What you are asked to do:
Print the following entries without any change.
++++ Source material ++++
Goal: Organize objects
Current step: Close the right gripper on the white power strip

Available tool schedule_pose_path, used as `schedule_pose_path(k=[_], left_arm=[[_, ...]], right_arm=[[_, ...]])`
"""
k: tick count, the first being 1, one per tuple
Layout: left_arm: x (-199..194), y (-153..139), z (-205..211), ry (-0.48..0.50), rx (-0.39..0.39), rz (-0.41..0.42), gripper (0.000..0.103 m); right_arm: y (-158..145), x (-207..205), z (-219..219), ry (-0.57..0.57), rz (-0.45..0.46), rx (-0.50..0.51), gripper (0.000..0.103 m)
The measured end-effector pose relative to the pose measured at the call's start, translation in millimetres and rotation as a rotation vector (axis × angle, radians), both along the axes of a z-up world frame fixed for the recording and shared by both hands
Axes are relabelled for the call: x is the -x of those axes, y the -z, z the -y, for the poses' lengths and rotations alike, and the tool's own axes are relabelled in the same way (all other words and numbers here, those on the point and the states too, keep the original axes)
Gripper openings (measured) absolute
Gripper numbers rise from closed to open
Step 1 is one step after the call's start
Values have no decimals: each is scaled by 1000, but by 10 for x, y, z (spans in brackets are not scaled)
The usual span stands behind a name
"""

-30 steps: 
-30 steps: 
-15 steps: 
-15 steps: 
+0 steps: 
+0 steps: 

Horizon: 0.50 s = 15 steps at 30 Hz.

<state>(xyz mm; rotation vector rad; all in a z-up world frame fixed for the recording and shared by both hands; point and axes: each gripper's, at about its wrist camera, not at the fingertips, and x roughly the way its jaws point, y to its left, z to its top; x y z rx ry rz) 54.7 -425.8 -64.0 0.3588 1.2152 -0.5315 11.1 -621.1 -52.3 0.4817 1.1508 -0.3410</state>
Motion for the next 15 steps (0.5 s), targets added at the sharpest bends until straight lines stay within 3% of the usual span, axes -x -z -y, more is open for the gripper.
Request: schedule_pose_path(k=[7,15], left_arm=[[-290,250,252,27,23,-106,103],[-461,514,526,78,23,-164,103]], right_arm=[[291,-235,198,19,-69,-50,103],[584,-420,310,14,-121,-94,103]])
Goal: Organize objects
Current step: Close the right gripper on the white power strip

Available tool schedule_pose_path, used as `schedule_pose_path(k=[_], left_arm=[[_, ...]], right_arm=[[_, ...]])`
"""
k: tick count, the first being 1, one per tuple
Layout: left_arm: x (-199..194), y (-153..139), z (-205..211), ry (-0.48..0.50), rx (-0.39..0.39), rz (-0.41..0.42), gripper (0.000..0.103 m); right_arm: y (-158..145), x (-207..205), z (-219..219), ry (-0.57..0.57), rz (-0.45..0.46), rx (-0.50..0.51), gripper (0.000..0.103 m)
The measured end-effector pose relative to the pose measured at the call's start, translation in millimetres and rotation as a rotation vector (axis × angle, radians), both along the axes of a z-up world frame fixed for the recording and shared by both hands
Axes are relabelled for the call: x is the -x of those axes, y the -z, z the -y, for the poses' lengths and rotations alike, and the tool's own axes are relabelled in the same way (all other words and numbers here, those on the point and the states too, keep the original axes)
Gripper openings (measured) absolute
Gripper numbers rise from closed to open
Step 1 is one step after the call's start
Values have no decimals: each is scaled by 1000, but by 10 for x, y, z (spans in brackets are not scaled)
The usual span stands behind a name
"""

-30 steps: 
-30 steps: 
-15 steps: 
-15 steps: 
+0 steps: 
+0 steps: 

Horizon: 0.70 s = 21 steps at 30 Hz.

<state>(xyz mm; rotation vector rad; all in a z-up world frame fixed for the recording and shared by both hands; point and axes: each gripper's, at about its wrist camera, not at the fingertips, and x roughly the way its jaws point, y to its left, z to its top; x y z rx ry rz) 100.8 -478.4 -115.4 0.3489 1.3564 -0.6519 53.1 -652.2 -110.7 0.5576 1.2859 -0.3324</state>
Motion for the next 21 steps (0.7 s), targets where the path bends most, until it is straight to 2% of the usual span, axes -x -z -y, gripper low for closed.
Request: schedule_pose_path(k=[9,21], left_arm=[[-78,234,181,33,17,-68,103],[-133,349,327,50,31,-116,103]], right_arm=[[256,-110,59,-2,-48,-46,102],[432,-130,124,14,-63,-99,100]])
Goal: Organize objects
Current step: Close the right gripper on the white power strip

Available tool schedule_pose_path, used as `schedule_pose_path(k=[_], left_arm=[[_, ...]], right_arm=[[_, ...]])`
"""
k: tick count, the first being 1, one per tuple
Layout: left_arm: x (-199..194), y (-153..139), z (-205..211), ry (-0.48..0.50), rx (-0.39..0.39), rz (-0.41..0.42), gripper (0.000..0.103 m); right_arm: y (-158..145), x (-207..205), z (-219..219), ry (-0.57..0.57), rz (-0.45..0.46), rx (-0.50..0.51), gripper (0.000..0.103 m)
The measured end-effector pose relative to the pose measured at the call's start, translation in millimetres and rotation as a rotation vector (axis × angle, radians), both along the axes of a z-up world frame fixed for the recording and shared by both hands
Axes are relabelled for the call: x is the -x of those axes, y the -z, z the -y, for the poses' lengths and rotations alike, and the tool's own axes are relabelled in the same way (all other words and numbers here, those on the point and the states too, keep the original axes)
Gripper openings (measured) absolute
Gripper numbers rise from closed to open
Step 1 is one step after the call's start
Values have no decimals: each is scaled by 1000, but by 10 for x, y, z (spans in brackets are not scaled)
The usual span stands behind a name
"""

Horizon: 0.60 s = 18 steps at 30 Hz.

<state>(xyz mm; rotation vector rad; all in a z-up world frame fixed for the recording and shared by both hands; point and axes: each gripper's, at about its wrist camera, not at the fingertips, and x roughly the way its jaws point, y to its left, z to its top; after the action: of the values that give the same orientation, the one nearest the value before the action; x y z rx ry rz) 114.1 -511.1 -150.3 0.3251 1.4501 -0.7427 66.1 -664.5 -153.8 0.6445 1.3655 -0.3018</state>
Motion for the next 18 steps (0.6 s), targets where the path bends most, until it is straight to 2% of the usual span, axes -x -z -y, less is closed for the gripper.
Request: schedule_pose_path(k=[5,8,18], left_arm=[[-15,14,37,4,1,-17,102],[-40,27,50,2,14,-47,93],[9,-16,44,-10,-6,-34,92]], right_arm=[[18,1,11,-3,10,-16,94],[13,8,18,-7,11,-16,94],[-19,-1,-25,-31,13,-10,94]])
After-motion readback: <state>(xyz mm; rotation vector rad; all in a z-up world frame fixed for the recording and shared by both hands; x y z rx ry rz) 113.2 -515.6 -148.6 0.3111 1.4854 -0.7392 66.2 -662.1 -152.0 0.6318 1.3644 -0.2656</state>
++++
Reply to the exercise:
Goal: Organize objects
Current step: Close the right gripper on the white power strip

Available tool schedule_pose_path, used as `schedule_pose_path(k=[_], left_arm=[[_, ...]], right_arm=[[_, ...]])`
"""
k: tick count, the first being 1, one per tuple
Layout: left_arm: x (-199..194), y (-153..139), z (-205..211), ry (-0.48..0.50), rx (-0.39..0.39), rz (-0.41..0.42), gripper (0.000..0.103 m); right_arm: y (-158..145), x (-207..205), z (-219..219), ry (-0.57..0.57), rz (-0.45..0.46), rx (-0.50..0.51), gripper (0.000..0.103 m)
The measured end-effector pose relative to the pose measured at the call's start, translation in millimetres and rotation as a rotation vector (axis × angle, radians), both along the axes of a z-up world frame fixed for the recording and shared by both hands
Axes are relabelled for the call: x is the -x of those axes, y the -z, z the -y, for the poses' lengths and rotations alike, and the tool's own axes are relabelled in the same way (all other words and numbers here, those on the point and the states too, keep the original axes)
Gripper openings (measured) absolute
Gripper numbers rise from closed to open
Step 1 is one step after the call's start
Values have no decimals: each is scaled by 1000, but by 10 for x, y, z (spans in brackets are not scaled)
The usual span stands behind a name
"""

-30 steps: 
-30 steps: 
-15 steps: 
-15 steps: 
+0 steps: 
+0 steps: 

Horizon: 0.50 s = 15 steps at 30 Hz.

<state>(xyz mm; rotation vector rad; all in a z-up world frame fixed for the recording and shared by both hands; point and axes: each gripper's, at about its wrist camera, not at the fingertips, and x roughly the way its jaws point, y to its left, z to its top; x y z rx ry rz) 54.7 -425.8 -64.0 0.3588 1.2152 -0.5315 11.1 -621.1 -52.3 0.4817 1.1508 -0.3410</state>
Motion for the next 15 steps (0.5 s), targets added at the sharpest bends until straight lines stay within 3% of the usual span, axes -x -z -y, more is open for the gripper.
Request: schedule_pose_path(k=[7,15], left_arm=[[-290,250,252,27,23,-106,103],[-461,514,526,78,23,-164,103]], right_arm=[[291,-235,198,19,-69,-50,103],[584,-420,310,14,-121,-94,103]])
Goal: Organize objects
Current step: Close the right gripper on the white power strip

Available tool schedule_pose_path, used as `schedule_pose_path(k=[_], left_arm=[[_, ...]], right_arm=[[_, ...]])`
"""
k: tick count, the first being 1, one per tuple
Layout: left_arm: x (-199..194), y (-153..139), z (-205..211), ry (-0.48..0.50), rx (-0.39..0.39), rz (-0.41..0.42), gripper (0.000..0.103 m); right_arm: y (-158..145), x (-207..205), z (-219..219), ry (-0.57..0.57), rz (-0.45..0.46), rx (-0.50..0.51), gripper (0.000..0.103 m)
The measured end-effector pose relative to the pose measured at the call's start, translation in millimetres and rotation as a rotation vector (axis × angle, radians), both along the axes of a z-up world frame fixed for the recording and shared by both hands
Axes are relabelled for the call: x is the -x of those axes, y the -z, z the -y, for the poses' lengths and rotations alike, and the tool's own axes are relabelled in the same way (all other words and numbers here, those on the point and the states too, keep the original axes)
Gripper openings (measured) absolute
Gripper numbers rise from closed to open
Step 1 is one step after the call's start
Values have no decimals: each is scaled by 1000, but by 10 for x, y, z (spans in brackets are not scaled)
The usual span stands behind a name
"""

-30 steps: 
-30 steps: 
-15 steps: 
-15 steps: 
+0 steps: 
+0 steps: 

Horizon: 0.70 s = 21 steps at 30 Hz.

<state>(xyz mm; rotation vector rad; all in a z-up world frame fixed for the recording and shared by both hands; point and axes: each gripper's, at about its wrist camera, not at the fingertips, and x roughly the way its jaws point, y to its left, z to its top; x y z rx ry rz) 100.8 -478.4 -115.4 0.3489 1.3564 -0.6519 53.1 -652.2 -110.7 0.5576 1.2859 -0.3324</state>
Motion for the next 21 steps (0.7 s), targets where the path bends most, until it is straight to 2% of the usual span, axes -x -z -y, gripper low for closed.
Request: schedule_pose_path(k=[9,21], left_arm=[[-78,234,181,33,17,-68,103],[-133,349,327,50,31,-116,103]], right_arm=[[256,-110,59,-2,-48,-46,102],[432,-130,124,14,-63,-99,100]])
Goal: Organize objects
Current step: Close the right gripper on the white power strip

Available tool schedule_pose_path, used as `schedule_pose_path(k=[_], left_arm=[[_, ...]], right_arm=[[_, ...]])`
"""
k: tick count, the first being 1, one per tuple
Layout: left_arm: x (-199..194), y (-153..139), z (-205..211), ry (-0.48..0.50), rx (-0.39..0.39), rz (-0.41..0.42), gripper (0.000..0.103 m); right_arm: y (-158..145), x (-207..205), z (-219..219), ry (-0.57..0.57), rz (-0.45..0.46), rx (-0.50..0.51), gripper (0.000..0.103 m)
The measured end-effector pose relative to the pose measured at the call's start, translation in millimetres and rotation as a rotation vector (axis × angle, radians), both along the axes of a z-up world frame fixed for the recording and shared by both hands
Axes are relabelled for the call: x is the -x of those axes, y the -z, z the -y, for the poses' lengths and rotations alike, and the tool's own axes are relabelled in the same way (all other words and numbers here, those on the point and the states too, keep the original axes)
Gripper openings (measured) absolute
Gripper numbers rise from closed to open
Step 1 is one step after the call's start
Values have no decimals: each is scaled by 1000, but by 10 for x, y, z (spans in brackets are not scaled)
The usual span stands behind a name
"""

Horizon: 0.60 s = 18 steps at 30 Hz.

<state>(xyz mm; rotation vector rad; all in a z-up world frame fixed for the recording and shared by both hands; point and axes: each gripper's, at about its wrist camera, not at the fingertips, and x roughly the way its jaws point, y to its left, z to its top; after the action: of the values that give the same orientation, the one nearest the value before the action; x y z rx ry rz) 114.1 -511.1 -150.3 0.3251 1.4501 -0.7427 66.1 -664.5 -153.8 0.6445 1.3655 -0.3018</state>
Motion for the next 18 steps (0.6 s), targets where the path bends most, until it is straight to 2% of the usual span, axes -x -z -y, less is closed for the gripper.
Request: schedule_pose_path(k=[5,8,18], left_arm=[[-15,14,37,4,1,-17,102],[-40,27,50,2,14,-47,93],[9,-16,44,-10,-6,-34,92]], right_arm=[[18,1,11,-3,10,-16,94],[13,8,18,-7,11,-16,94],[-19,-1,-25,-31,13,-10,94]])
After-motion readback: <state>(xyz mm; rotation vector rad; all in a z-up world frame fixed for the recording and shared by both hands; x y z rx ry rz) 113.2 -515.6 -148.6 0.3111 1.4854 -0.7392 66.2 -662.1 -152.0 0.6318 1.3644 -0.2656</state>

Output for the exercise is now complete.